Parlons de cette accélération: Digisanté doit avoir déployé ses effets d'ici 2034, dans 10 ans. Le temps prévu pour la mise en oeuvre est long, très long, d'autant plus quand on prend la mesure du retard actuel. Au vu de cela, le groupe des Verts s'inquiète du fait que le programme prévoit de passer du "footing" de décrassage au rythme d'une course populaire du week-end, plutôt que de se donner sérieusement les moyens de faire un sprint olympique pour rattraper l'élite, dans laquelle la Suisse devrait être.
A ce titre, le groupe des Verts a insisté en commission pour que la question épineuse de la mise en oeuvre et des moyens soit prise en compte. Nous demandons au Conseil fédéral de prévoir suffisamment de ressources financières et humaines, parce qu'il n'est certainement pas facile de trouver sur le marché des collaboratrices et collaborateurs adéquats disposant du savoir-faire nécessaire. Nous rejetons donc la proposition de minorité Aeschi Thomas à l'article 1 alinéa 1bis. A ce titre également, nous saluons la demande de la commission d'être informée chaque année de l'état d'avancement des travaux en son propre sein.

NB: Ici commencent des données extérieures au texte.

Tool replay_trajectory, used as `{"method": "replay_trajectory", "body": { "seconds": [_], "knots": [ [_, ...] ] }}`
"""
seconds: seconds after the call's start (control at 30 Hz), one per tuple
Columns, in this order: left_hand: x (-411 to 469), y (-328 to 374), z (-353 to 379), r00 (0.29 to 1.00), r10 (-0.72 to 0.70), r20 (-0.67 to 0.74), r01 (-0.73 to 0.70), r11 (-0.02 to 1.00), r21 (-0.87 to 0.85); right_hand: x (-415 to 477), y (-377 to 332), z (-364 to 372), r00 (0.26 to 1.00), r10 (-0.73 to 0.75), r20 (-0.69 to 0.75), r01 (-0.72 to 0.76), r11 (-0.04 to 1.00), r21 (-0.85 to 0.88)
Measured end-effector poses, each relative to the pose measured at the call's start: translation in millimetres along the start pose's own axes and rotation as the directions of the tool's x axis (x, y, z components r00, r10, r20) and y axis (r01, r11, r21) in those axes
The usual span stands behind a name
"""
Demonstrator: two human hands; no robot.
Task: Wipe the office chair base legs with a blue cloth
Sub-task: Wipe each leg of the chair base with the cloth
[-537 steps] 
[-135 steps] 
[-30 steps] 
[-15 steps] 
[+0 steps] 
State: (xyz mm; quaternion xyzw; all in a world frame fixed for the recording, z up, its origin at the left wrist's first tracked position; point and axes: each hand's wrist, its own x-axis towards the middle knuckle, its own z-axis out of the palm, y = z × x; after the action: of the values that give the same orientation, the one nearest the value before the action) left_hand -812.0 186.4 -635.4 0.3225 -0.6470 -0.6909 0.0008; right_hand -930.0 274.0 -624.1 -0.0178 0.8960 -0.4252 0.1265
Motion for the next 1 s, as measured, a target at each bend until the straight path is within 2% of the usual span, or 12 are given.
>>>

Pour finir, nous voulons à nouveau insister sur les risques que représente la fracture numérique, c'est-à-dire les inégalités d'accès aux outils numériques et en particulier à Internet. Différentes dimensions sont à prendre en compte. Nous refuserons ainsi la seconde proposition de minorité Aeschi Thomas qui demande de ne pas respecter la loi fédérale sur l'utilisation de moyens électroniques pour l'exécution des tâches des autorités. Il faut absolument permettre à toutes et tous d'avoir accès à ces outils.